Two hours after the disappearance, police were called. His mother and grandmother searched the mall in a growing panic and John Walsh tried to work with uniformed officers to find his son.

Two weeks passed before the boy's fate was learned. Fishermen discovered his severed head in a canal 120 miles away near Vero Beach; his body never was found.

Authorities made a series of crucial errors, losing the bloodstained carpeting in Toole's car — preventing DNA testing — and the car itself. It was a week after the boy's disappearance before the FBI got involved.

"So many mistakes were made," John Walsh said in 1997, upon the release of his book "Tears of Rage," which harshly criticized the Hollywood Police Department's work on the case. "It was shocking, inexcusable and heartbreaking."

Major advances in searching for missing children
For all that went wrong in the probe, the case contributed to massive advances in police searches for missing youngsters and a notable shift in the view parents and children hold of the world.

Image: Ottis Toole
AP file
Ottis Toole, 36, confessed to police that he killed Adam Walsh after kidnapping him from a shopping mall in Hollywood, Fla.
Adam's death, and his father's subsequent activism on his behalf, helped put faces on milk cartons, shopping bags and mailbox fliers, started fingerprinting programs and increased security at schools and stores. It spurred the creation of missing persons units at every large police department.

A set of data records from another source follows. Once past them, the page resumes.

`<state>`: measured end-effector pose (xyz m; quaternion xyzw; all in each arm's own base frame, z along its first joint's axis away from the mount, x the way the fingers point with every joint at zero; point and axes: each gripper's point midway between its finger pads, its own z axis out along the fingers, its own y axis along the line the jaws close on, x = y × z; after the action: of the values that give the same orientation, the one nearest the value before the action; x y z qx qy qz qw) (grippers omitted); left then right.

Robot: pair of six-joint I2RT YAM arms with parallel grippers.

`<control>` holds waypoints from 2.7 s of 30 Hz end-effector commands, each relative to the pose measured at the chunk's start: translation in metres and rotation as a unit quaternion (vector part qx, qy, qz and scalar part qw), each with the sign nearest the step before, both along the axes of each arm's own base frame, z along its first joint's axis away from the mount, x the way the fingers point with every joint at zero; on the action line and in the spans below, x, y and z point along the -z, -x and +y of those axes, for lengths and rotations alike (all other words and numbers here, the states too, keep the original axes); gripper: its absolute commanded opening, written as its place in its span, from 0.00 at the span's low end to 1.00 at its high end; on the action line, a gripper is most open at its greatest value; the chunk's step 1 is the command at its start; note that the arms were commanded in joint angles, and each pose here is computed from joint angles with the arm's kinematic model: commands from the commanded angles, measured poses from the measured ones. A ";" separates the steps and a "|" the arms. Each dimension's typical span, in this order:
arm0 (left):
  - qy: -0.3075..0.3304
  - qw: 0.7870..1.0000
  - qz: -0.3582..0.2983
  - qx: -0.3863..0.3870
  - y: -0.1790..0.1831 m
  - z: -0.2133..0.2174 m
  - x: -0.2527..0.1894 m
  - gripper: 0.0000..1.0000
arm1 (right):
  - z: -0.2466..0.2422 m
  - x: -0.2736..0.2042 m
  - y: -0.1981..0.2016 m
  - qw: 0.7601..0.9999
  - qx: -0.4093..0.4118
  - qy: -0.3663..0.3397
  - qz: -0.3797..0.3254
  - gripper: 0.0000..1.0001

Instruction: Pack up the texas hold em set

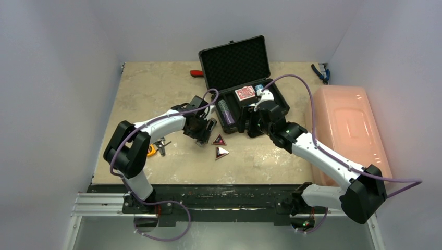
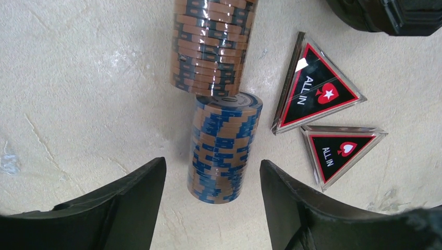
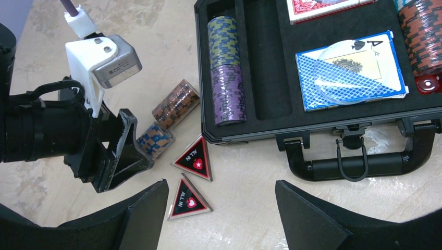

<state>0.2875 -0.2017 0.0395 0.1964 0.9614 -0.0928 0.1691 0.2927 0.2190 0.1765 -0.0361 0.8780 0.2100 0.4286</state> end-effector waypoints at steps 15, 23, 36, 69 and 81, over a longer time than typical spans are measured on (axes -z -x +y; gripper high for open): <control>0.017 0.998 -0.039 0.049 -0.001 -0.016 0.002 0.49 | 0.011 -0.013 -0.002 1.000 -0.020 -0.019 -0.011 0.79; 0.026 0.997 -0.035 0.057 0.003 -0.018 0.004 0.52 | 0.015 -0.014 -0.002 0.999 -0.025 -0.022 -0.008 0.80; 0.040 0.997 -0.028 0.061 0.007 -0.024 0.006 0.21 | 0.017 -0.019 -0.001 0.999 -0.031 -0.028 -0.007 0.80; 0.305 0.931 -0.159 0.120 0.036 -0.074 -0.191 0.00 | 0.039 -0.089 0.015 0.965 0.013 -0.263 0.002 0.93; 0.340 0.914 -0.184 0.123 0.038 -0.080 -0.214 0.00 | 0.071 -0.070 0.020 0.953 -0.031 -0.292 0.071 0.89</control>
<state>0.2415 -0.2643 0.1973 0.2467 0.8472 -0.3476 0.3170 0.2783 0.2776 0.2357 0.0841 0.8186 0.4345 0.3660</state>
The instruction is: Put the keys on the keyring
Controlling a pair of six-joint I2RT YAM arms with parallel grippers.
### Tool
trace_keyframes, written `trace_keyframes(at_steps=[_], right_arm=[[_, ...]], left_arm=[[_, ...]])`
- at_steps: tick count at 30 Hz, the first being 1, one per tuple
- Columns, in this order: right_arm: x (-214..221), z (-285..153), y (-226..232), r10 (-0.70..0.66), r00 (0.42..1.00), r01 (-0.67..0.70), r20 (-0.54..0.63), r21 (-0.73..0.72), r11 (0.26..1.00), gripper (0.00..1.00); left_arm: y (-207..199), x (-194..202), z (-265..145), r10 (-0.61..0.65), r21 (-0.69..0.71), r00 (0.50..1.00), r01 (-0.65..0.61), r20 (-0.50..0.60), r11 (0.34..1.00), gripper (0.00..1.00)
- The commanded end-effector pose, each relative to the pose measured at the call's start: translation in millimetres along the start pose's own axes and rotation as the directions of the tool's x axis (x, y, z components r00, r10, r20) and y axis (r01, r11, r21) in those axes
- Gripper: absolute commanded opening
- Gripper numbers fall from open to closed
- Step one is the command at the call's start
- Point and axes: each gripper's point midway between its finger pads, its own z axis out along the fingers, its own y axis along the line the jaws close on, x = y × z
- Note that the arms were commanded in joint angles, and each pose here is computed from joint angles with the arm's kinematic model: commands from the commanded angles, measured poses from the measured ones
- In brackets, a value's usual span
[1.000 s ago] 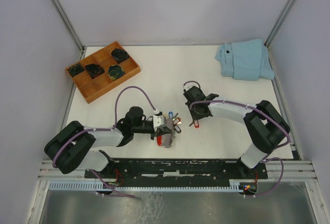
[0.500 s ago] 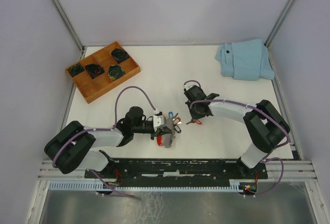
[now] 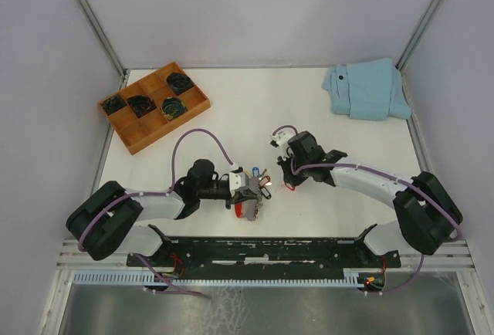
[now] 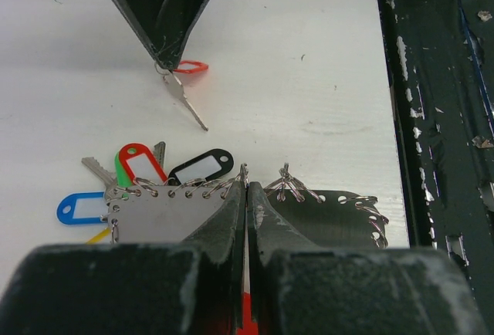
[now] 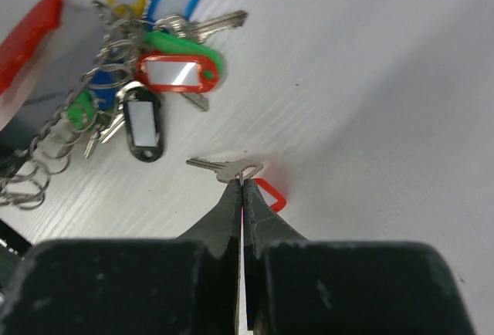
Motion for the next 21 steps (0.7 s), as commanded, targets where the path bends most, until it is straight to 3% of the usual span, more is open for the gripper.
trace_keyframes(at_steps=[1,6,11,14,21], right_arm=[[-28.3,-13.2,29.3,-0.154,0.966,0.190,0.209,-0.164,0.968,0.01],[-32.0,-27.0,57.7,-0.281,0.857,0.415,0.432,-0.254,0.873,0.01],[-14.1,-36.6,84.8,-0.423,0.713,0.655,0.559,-0.317,0.686,0.01],[-9.8,-38.0,94.1,-0.445,0.662,0.716,0.603,-0.334,0.613,0.01],[-19.5,-35.8,102.9,-0.450,0.597,0.771,0.664,-0.319,0.552,0.01]], left_arm=[[10.9,-27.6,-0.4,0.073,-0.036,0.994,-0.070,0.082,0.997,0.03],[8.9,-26.5,-0.9,0.065,-0.016,0.994,-0.064,0.093,0.998,0.03],[8.4,-26.2,-2.7,0.075,-0.004,0.993,-0.075,0.094,0.997,0.03],[8.6,-23.6,-2.2,0.074,0.005,0.994,-0.075,0.078,0.997,0.03],[7.0,-18.6,-0.6,0.065,0.028,0.996,-0.066,0.053,0.997,0.03]])
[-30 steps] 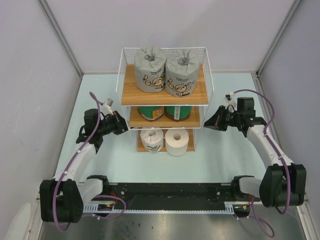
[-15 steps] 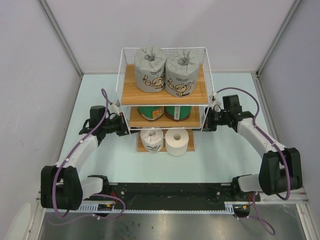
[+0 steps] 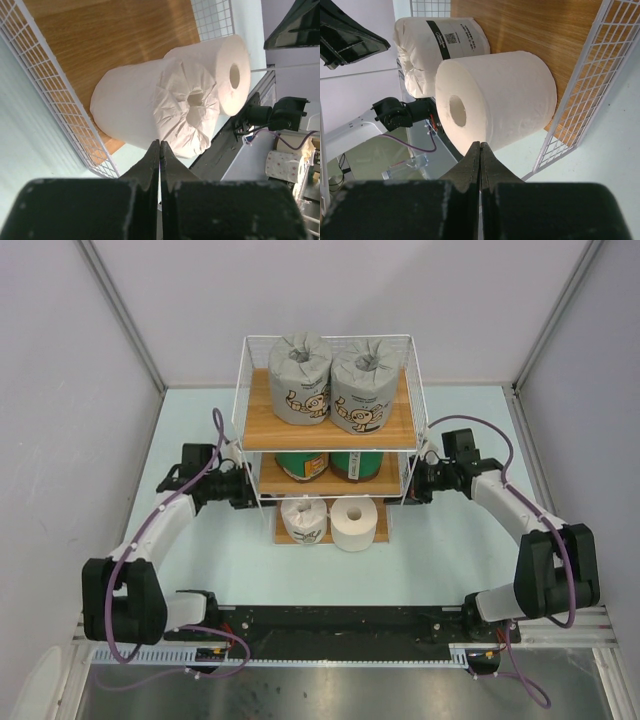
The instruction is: Place and organize the paper towels onto the shelf
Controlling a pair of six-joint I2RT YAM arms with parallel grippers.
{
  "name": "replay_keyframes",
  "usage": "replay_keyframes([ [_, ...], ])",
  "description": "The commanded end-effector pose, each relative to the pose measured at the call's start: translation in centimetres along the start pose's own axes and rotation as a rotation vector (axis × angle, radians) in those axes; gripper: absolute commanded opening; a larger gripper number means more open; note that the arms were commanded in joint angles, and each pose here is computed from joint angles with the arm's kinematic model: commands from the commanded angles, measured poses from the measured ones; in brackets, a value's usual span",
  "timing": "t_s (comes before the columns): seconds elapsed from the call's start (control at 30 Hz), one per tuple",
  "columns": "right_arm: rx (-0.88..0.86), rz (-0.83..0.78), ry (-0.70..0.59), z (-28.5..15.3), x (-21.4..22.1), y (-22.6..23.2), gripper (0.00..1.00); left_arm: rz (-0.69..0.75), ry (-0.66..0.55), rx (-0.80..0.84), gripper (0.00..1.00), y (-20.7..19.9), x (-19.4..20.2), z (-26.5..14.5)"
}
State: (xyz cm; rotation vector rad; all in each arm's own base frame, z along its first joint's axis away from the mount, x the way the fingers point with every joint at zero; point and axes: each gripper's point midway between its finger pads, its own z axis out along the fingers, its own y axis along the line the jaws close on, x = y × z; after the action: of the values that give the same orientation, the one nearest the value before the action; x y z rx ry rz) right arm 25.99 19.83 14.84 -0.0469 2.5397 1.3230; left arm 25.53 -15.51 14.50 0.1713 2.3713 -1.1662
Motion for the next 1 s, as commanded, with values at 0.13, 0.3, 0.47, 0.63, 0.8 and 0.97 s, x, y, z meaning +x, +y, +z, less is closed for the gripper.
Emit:
replay_keyframes([
  [0.13, -0.027, -0.040, 0.008, -0.1, -0.9, 1.1, 0.00, -0.047, 0.108, -0.011, 0.00, 0.2, 1.2, 0.4],
  [0.3, -0.028, -0.054, 0.027, 0.1, -0.8, 1.0, 0.00, -0.027, 0.160, 0.021, 0.00, -0.5, 1.6, 1.2],
  [0.47, -0.019, -0.057, 0.064, 0.5, -0.5, 0.5, 0.00, -0.021, 0.198, 0.029, 0.00, -0.4, 1.5, 2.0],
  [0.63, -0.022, -0.067, 0.091, 0.9, -0.6, 0.2, 0.00, -0.010, 0.213, 0.025, 0.00, -0.3, 1.6, 2.1],
  [0.8, -0.015, -0.080, 0.127, 1.4, -0.4, -0.1, 0.00, -0.009, 0.217, 0.023, 0.00, -0.3, 2.0, 2.0],
  [0.97, 0.010, -0.087, 0.154, 1.7, 0.2, -0.4, 0.00, -0.007, 0.220, 0.016, 0.00, -0.1, 2.3, 2.1],
])
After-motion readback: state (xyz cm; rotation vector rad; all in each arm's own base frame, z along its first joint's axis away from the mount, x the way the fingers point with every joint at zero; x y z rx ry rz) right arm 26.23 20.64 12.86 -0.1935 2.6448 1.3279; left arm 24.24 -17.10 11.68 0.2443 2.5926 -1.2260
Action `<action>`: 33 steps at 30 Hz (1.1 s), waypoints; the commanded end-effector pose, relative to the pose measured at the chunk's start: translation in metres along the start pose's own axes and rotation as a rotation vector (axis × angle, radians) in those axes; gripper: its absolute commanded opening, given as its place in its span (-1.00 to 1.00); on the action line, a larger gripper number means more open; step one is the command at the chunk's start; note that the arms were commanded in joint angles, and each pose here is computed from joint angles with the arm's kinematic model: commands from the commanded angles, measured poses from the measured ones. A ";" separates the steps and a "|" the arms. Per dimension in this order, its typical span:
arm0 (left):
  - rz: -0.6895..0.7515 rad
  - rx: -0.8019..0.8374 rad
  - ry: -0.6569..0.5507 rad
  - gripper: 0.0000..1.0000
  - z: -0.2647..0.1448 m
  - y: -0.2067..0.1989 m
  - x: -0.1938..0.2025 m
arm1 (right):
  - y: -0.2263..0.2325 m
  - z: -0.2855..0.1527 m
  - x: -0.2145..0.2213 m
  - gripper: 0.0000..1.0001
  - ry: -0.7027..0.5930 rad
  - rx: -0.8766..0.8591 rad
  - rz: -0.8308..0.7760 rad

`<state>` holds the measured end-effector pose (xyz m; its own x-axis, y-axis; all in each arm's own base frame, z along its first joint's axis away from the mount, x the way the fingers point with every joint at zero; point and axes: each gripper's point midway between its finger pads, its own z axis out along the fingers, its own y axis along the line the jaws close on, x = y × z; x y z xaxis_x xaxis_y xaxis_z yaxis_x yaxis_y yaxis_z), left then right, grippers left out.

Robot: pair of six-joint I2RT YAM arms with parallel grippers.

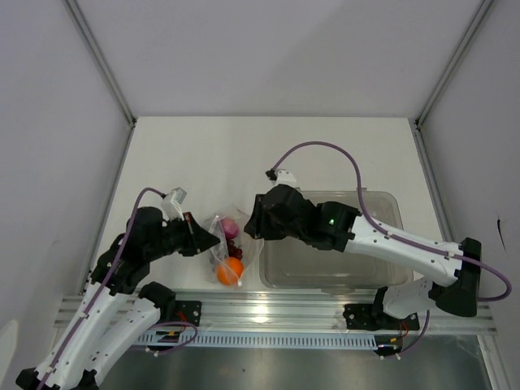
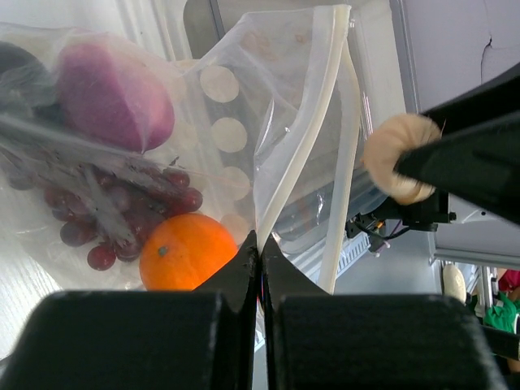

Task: Place the food in the zip-top bag and seal the zipper
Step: Place the fake vegetable in the zipper food storage bag.

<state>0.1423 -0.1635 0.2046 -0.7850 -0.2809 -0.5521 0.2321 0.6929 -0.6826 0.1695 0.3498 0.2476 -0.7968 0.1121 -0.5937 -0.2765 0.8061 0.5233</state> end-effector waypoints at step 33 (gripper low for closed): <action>0.006 0.036 -0.027 -0.99 -0.011 -0.022 -0.016 | 0.058 -0.016 0.023 0.84 0.036 -0.145 -0.332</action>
<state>0.1400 -0.1627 0.2112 -0.7950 -0.2825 -0.5368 0.2158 0.6953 -0.6855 0.1392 0.4004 0.2348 -0.7253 -0.1750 -0.6658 -0.5348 0.7523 0.3848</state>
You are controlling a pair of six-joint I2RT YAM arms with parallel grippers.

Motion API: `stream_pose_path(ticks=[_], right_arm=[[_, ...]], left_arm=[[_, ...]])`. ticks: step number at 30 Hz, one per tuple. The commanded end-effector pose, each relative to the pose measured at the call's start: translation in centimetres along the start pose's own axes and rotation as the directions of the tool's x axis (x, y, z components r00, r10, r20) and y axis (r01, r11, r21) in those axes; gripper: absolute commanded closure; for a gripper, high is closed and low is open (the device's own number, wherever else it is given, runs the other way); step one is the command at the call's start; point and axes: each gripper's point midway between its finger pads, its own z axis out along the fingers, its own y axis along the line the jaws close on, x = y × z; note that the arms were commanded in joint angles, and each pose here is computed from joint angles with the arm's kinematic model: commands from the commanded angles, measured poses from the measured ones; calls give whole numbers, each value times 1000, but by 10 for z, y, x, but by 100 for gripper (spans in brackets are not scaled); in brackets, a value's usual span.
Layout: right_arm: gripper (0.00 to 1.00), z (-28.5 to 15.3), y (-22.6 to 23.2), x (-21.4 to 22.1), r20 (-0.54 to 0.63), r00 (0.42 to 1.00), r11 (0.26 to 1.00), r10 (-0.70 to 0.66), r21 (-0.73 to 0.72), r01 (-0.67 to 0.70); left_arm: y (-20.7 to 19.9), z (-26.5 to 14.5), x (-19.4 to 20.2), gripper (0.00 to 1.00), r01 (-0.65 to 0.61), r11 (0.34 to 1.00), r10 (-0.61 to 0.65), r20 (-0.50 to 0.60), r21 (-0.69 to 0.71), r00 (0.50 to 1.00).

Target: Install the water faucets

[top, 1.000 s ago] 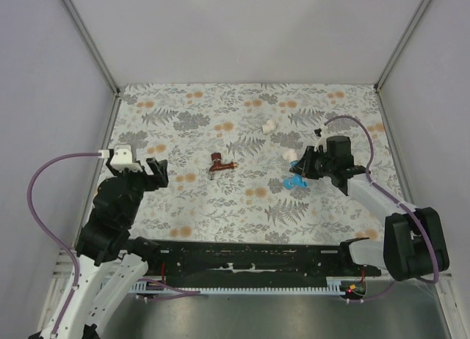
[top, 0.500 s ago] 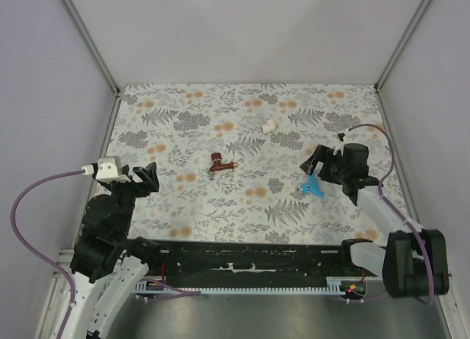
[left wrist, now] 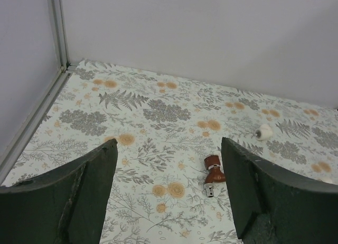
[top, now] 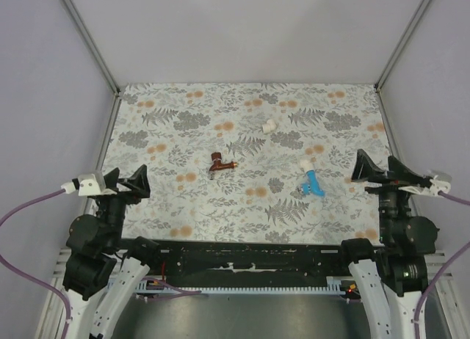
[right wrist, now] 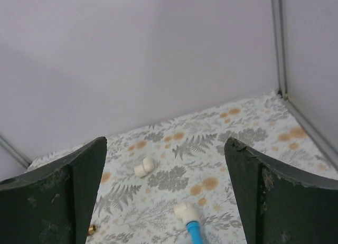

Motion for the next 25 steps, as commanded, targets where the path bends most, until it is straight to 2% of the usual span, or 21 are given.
stream_pose_path(ticks=[1,4,11,16,25], right_arm=[[2,-22,-25,-12,3,983,978,-185,98,184],[2,-27,-30,-16,9,971,965,-238,113,235],[2,-34,-42,-11,55,968,961,-246,146,236],[2,-35,-29,-9,53,962,963,-266,67,263],[2,-37,-29,-9,49,967,967,-251,67,247]], left_arm=[[7,-6,-9,16,14,999,-13,38,-30,999],[11,-9,-6,16,33,999,-31,50,-41,998],[17,-19,-4,16,98,994,-94,90,-44,992],[16,-17,6,17,126,991,-122,68,-50,990],[13,-8,19,16,148,988,-146,46,-51,988]])
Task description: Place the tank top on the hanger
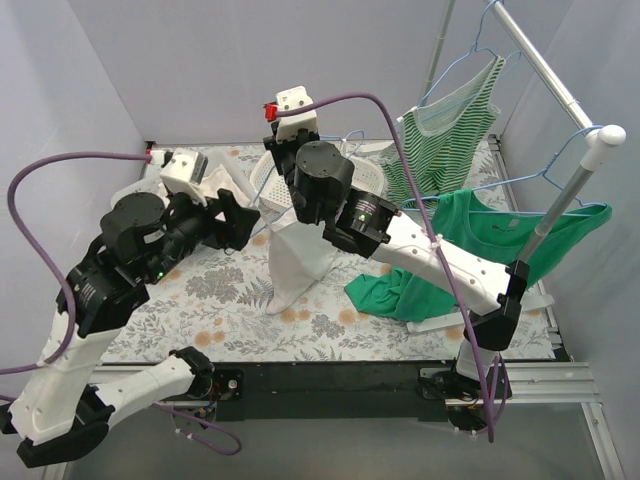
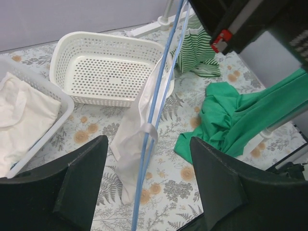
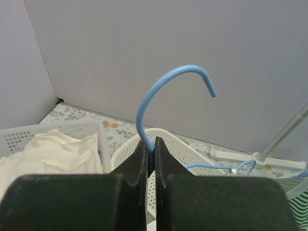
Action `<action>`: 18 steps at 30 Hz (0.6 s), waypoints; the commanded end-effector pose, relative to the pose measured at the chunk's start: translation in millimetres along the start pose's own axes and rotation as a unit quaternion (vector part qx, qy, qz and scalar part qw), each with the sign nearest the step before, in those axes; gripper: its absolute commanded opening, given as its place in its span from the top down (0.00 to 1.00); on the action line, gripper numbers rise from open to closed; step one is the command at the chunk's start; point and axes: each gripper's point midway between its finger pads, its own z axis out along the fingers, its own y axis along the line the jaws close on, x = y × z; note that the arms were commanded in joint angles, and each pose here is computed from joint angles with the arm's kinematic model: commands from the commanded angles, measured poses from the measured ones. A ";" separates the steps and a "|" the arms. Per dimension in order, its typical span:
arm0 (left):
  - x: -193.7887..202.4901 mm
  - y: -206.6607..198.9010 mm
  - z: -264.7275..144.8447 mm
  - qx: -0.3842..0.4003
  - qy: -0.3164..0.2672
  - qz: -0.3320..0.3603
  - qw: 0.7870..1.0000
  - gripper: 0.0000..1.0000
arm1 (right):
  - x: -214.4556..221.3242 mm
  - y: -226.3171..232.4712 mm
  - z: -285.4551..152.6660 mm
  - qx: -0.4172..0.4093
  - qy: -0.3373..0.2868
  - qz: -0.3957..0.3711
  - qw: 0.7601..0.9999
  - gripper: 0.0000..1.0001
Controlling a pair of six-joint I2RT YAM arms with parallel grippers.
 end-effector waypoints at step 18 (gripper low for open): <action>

It also prompted national legislation to create a national center, database and toll-free line devoted to missing children, and led to the start of "America's Most Wanted," which brought those cases into millions of homes.

What it also did, said Mount Holyoke College sociologist and criminologist Richard Moran, is make children and adults alike exponentially more afraid.

"He ended up really producing a generation of cautious and afraid kids who view all adults and strangers as a threat to them and it made parents extremely paranoid about the safety of their children," Moran said.

Jim Larson of Orlando has witnessed first-hand the effects of Walsh's work. His wife Carla was abducted in a grocery store parking lot one afternoon in 1997 and was raped and strangled. He credits "America's Most Wanted" with catching her killer.

"Maybe, eventually, they would have gotten there," Larson said of police. "But it seemed like right after the show aired, calls were coming in and leads were followed and they got him."

The man convicted in the killing, John Huggins, is now on Florida's death row.

In 2006, President George W. Bush signed the Adam Walsh Child Protection Act to establish a national sex offender registry and to make it harder for predators to reach children on the Internet.